» EXERCISE OBJECTIVE
Those lines of the following listing which contain the string "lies" should be returned.

*** Begin section ***

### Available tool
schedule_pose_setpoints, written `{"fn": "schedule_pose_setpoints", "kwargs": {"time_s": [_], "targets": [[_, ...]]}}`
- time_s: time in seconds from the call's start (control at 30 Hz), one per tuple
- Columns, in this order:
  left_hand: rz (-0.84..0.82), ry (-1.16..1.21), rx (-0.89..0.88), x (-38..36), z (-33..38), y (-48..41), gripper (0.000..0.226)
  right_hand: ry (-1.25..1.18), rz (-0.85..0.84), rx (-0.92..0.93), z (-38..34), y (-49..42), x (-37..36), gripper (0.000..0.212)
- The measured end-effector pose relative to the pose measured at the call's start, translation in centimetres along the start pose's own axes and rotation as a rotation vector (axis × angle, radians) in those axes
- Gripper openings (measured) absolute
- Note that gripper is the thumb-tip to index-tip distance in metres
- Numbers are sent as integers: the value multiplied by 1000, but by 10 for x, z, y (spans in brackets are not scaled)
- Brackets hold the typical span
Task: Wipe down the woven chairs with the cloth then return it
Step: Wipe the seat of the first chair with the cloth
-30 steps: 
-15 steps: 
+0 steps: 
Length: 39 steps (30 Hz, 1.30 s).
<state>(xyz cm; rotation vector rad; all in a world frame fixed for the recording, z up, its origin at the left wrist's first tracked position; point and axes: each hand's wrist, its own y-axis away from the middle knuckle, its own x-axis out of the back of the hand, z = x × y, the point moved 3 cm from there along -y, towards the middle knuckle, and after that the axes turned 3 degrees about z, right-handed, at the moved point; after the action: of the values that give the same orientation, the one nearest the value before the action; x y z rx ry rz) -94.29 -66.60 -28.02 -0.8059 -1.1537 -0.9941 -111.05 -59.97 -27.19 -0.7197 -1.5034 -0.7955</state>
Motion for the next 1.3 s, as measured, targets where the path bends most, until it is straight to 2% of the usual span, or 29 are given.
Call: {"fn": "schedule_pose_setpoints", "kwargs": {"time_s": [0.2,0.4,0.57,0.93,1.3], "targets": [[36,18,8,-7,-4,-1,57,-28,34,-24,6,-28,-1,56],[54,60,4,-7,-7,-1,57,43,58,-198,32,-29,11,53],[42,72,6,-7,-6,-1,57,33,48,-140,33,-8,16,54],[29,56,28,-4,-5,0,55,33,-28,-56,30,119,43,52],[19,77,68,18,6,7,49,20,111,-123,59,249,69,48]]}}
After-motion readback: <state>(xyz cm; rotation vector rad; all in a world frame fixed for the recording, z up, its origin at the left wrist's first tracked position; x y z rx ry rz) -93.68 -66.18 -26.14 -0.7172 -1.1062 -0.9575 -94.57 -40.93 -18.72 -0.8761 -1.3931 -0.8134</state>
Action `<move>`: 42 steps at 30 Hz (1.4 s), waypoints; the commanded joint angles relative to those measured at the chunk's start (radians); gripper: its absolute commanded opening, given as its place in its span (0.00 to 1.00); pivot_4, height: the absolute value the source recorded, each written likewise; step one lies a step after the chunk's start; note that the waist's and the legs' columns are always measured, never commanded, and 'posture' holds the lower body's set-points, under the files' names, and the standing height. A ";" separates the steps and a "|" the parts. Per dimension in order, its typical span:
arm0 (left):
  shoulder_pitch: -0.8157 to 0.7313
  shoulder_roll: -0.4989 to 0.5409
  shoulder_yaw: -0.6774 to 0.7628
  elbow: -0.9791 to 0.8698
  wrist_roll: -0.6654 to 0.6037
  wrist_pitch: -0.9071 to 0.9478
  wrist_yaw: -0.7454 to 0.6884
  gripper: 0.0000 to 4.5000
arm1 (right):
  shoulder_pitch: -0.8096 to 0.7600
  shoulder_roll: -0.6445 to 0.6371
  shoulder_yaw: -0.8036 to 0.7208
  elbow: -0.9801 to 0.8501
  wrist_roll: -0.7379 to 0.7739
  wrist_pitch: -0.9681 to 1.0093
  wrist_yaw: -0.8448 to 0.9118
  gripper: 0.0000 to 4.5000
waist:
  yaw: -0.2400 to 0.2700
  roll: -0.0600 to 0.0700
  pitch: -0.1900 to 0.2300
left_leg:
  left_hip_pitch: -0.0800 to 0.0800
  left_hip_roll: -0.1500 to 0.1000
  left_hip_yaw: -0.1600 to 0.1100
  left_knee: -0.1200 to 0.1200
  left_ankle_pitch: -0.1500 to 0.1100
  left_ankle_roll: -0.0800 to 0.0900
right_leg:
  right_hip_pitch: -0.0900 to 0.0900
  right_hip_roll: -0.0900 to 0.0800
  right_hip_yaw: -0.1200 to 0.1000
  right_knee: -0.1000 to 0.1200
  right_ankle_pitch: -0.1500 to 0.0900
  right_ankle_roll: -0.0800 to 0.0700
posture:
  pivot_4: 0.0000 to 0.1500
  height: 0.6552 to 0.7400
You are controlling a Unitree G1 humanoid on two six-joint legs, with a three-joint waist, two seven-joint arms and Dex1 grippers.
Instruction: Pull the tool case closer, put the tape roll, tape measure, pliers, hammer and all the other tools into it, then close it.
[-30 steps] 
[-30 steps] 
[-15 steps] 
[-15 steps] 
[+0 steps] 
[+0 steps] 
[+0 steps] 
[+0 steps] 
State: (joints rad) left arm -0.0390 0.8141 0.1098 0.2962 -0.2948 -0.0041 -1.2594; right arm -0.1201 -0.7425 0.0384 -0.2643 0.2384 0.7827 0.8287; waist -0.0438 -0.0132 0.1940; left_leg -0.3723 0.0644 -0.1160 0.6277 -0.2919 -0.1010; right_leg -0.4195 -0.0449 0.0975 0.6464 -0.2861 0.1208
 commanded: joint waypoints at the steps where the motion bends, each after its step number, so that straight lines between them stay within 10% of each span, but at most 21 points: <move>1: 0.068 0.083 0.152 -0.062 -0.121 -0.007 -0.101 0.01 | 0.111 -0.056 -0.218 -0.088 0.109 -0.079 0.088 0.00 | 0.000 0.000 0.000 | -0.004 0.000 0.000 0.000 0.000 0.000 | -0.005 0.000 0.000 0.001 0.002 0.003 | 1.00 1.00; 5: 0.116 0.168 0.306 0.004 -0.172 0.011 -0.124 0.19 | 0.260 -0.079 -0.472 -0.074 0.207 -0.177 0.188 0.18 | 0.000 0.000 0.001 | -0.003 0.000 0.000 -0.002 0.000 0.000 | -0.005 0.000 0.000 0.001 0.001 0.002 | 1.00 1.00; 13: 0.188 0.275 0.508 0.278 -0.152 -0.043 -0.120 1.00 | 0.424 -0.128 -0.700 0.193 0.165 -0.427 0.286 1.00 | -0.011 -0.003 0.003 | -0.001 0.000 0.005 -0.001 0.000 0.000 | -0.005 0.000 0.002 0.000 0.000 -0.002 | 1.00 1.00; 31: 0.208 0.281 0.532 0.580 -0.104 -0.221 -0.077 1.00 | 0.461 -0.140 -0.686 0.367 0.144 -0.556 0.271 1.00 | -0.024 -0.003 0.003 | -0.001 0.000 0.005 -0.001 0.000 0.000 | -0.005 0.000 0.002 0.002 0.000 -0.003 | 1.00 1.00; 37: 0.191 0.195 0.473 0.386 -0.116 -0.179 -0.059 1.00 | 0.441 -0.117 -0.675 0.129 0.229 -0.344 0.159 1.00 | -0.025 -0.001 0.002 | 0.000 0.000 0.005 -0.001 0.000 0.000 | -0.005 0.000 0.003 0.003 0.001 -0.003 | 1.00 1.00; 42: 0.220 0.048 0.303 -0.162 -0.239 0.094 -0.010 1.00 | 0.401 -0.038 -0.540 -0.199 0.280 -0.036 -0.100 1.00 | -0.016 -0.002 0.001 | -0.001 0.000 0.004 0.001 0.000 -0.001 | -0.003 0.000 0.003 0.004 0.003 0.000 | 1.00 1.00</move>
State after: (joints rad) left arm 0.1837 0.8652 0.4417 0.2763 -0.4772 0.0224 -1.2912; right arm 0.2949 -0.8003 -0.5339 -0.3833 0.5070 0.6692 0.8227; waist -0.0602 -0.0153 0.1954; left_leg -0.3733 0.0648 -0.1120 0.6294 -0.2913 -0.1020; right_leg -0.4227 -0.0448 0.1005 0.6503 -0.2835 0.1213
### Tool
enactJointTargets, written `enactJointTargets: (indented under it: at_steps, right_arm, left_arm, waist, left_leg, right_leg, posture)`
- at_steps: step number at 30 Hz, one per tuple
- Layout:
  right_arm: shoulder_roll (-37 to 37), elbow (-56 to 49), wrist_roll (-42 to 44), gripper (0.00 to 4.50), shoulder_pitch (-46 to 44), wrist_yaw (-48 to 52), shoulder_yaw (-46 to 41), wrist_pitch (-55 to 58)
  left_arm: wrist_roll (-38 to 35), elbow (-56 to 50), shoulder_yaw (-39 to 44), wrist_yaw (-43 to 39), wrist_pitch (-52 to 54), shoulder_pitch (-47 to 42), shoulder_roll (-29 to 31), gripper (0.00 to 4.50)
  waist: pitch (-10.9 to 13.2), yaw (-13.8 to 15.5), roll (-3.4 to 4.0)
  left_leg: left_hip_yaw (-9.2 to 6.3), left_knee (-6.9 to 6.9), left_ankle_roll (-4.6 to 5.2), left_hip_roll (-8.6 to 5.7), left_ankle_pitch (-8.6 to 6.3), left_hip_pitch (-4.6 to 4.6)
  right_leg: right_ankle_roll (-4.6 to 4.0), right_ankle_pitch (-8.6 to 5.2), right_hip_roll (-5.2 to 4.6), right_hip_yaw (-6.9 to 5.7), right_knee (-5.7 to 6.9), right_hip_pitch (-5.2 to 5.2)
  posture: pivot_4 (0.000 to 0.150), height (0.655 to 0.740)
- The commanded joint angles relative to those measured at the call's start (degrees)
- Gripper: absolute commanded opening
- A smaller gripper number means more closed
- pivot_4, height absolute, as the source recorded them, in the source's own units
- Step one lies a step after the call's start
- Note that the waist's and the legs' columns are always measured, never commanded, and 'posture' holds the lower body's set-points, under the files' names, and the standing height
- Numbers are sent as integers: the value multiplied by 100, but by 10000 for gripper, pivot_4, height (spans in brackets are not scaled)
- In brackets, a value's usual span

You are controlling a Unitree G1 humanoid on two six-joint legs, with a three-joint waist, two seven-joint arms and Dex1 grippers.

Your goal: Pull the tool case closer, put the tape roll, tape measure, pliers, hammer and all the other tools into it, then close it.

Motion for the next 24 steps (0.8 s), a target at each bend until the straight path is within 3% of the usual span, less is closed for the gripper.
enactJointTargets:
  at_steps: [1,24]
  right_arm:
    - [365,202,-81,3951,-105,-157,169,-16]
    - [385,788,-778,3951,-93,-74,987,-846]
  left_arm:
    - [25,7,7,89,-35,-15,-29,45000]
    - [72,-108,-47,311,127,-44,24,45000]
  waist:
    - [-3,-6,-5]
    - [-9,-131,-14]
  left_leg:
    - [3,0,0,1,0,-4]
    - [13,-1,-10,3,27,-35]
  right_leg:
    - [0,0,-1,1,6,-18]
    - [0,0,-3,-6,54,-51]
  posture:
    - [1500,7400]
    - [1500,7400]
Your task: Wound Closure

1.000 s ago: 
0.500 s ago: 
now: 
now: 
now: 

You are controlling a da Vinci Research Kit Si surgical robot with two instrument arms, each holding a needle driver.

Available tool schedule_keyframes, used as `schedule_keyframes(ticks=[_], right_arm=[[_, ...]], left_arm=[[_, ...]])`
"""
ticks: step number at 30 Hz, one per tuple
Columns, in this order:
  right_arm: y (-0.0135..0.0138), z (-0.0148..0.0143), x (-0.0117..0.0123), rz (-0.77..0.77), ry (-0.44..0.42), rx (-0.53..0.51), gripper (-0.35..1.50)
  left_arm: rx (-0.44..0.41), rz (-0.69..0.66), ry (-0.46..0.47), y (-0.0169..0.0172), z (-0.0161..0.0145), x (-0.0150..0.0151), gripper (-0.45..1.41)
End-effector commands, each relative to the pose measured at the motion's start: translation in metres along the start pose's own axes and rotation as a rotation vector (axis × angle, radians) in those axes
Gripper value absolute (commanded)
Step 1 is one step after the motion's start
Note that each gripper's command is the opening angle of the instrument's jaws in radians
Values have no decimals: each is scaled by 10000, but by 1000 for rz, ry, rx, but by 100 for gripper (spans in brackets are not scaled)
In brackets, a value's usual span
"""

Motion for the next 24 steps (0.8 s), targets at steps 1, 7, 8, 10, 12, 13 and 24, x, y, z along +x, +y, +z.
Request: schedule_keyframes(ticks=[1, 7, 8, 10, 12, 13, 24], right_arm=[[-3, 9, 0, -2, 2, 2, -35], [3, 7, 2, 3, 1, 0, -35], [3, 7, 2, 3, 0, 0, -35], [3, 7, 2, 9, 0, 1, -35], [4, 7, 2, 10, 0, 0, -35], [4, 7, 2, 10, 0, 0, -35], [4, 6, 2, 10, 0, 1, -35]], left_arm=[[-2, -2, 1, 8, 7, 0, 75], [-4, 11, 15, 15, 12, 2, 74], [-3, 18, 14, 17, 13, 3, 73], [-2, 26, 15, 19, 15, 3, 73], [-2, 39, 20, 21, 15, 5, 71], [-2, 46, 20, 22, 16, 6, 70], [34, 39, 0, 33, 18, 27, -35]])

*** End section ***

» REPLY TO THE TASK
Action `<move>`: 42 steps at 30 Hz (1.4 s), waypoints; the commanded joint angles relative to those measured at the chunk's start (radians); gripper: its absolute commanded opening, given as its place in its span (0.00 to 1.00); pivot_4, height: the absolute value the source recorded, each written likewise; step one lies a step after the chunk's start; note that the waist's and the legs' columns are always measured, never commanded, and 'posture' holds the lower body's set-points, under the files' names, and the standing height. A ";" separates the steps and a "|" the parts. Per dimension in order, its typical span:
- Step one lies a step after the call's start

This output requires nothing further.